Combination treatment improves lung cancer outcomes, study finds

A new study found that non-small cell lung cancer (NSCLC) patients treated with a combination of low-dose radiotherapy and immunotherapy had higher progression-free survival than patients who received immunotherapy alone two years after treatment.

Findings from researchers at Weill Cornell Medicine, NewYork-Presbyterian and Columbia University’s Vagelos College of Physicians and Surgeons offer hope to people affected by NSCLC, the most common type of lung cancer in the United States. States, accounting for 81% of all lung cancer diagnoses. .

Chemotherapy is frequently combined with immunotherapy to treat people with lung cancer. However, this study, published in Natural communications on December 19, suggested that “the addition of low-dose radiation could increase the options available to patients, particularly those who cannot tolerate chemotherapy,” according to Dr. Nasser Altorki, chief of the division of thoracic surgery at Weill Cornell Medicine. and NewYork-Presbyterian/Weill Cornell Medical Center and the lead author of the paper.

Zachary Walsh, MD/Ph.D. candidate at Columbia University’s Vagelos College of Physicians and Surgeons, was also co-first author of this study.

Previously, a clinical trial initiated by an investigator at NewYork-Presbyterian/Weill Cornell Medical Center and led by Altorki and colleagues enrolled 60 patients with early-stage NSCLC. The randomized phase 2 trial combined radiation therapy with durvalumab, a checkpoint inhibitor that boosts the immune system. These drugs work by releasing the brakes on the immune system to induce a response against tumor cells, but their effects may be insufficient to completely eliminate the cancer.

“Using a low dose of radiation to boost the immune response, rather than a high dose to destroy the tumor, was new to the trial,” said co-senior author Timothy McGraw, professor of biochemistry. at Weill Cornell Medicine. “From this perspective, I believe that Dr. Altorki’s trial design remains unique.”

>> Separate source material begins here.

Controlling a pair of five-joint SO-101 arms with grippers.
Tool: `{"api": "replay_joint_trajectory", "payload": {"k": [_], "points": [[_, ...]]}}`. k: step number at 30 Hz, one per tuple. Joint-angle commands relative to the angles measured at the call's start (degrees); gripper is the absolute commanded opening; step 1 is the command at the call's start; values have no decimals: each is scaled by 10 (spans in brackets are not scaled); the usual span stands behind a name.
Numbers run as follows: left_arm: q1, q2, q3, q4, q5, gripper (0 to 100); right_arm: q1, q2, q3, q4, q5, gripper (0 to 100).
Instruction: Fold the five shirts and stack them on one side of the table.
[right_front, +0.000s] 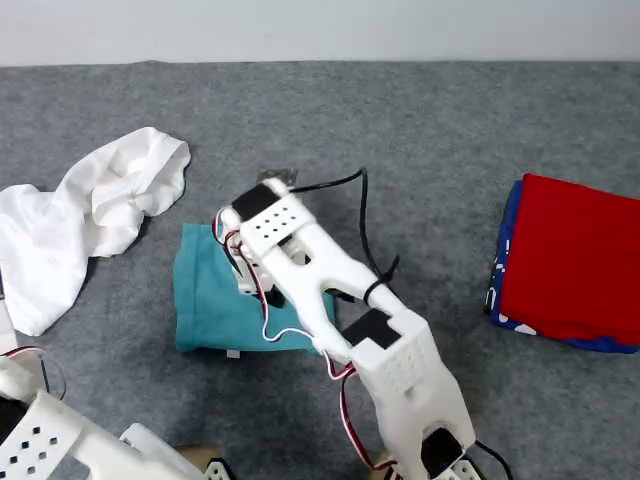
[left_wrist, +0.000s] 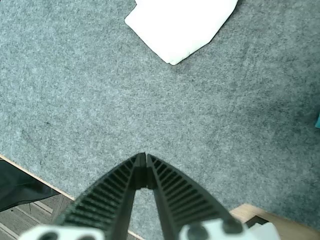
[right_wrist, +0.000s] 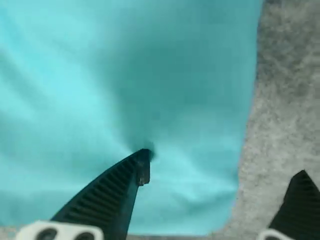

Dr. Benjamin Izar, assistant professor of medicine at the Vagelos College of Physicians and Surgeons at Columbia University and a medical oncologist at NewYork-Presybeterian/Columbia University Irving Medical Center, was also co-senior author of the paper.

The first results, published in The Lancet Oncology in 2021, demonstrated that the combination treatment eradicated significantly more tumors than immunotherapy alone. In fact, the combination caused a “major pathological response” – one that killed more than 90% of the cells in the tumors that were surgically removed and analyzed during the study.

But would it also improve patient survival? To find out, the researchers continued to follow the cohort for two additional years.

Results from the extended study indicated that dual therapy reduced the risks of cancer recurrence and prolonged progression-free survival. Six of the people who received immunotherapy alone died of cancer. However, in the “dual therapy arm” of the trial, there was only one cancer death and five deaths not related to cancer recurrence.

The team also discovered that cancer-free survival is accompanied by increased immune activity. People who received immunotherapy plus radiation therapy and had major pathological responses had more activated T cells in their blood than those who did not have major pathological responses.

“The appearance of these activated T cells was associated with the absence of cancer recurrence,” said Altorki, who is also the David B. Skinner Professor, MD of Thoracic Surgery and head of the Investigational Therapeutics Program at the Sandra and Edward Meyer Cancer Center. at Weill Cornell Medicine.

The researchers found that participants who developed a major pathological response harbored tissue-resident T cells in their blood, even before treatment began.

“You wouldn’t normally expect to find these cells circulating,” Altorki said. Their presence suggests that in these individuals, the immune system had already detected the tumor and initiated a response. Examining participants’ T cell repertoire could potentially identify individuals who would benefit from combination therapy.

The researchers plan to follow up on this observation in an upcoming trial to evaluate how radiation therapy compares to chemotherapy as a way to augment immunotherapy.

“We have shown that radiation works,” Altorki said. “But does it work as well or better than chemotherapy? That’s what we want to answer now.”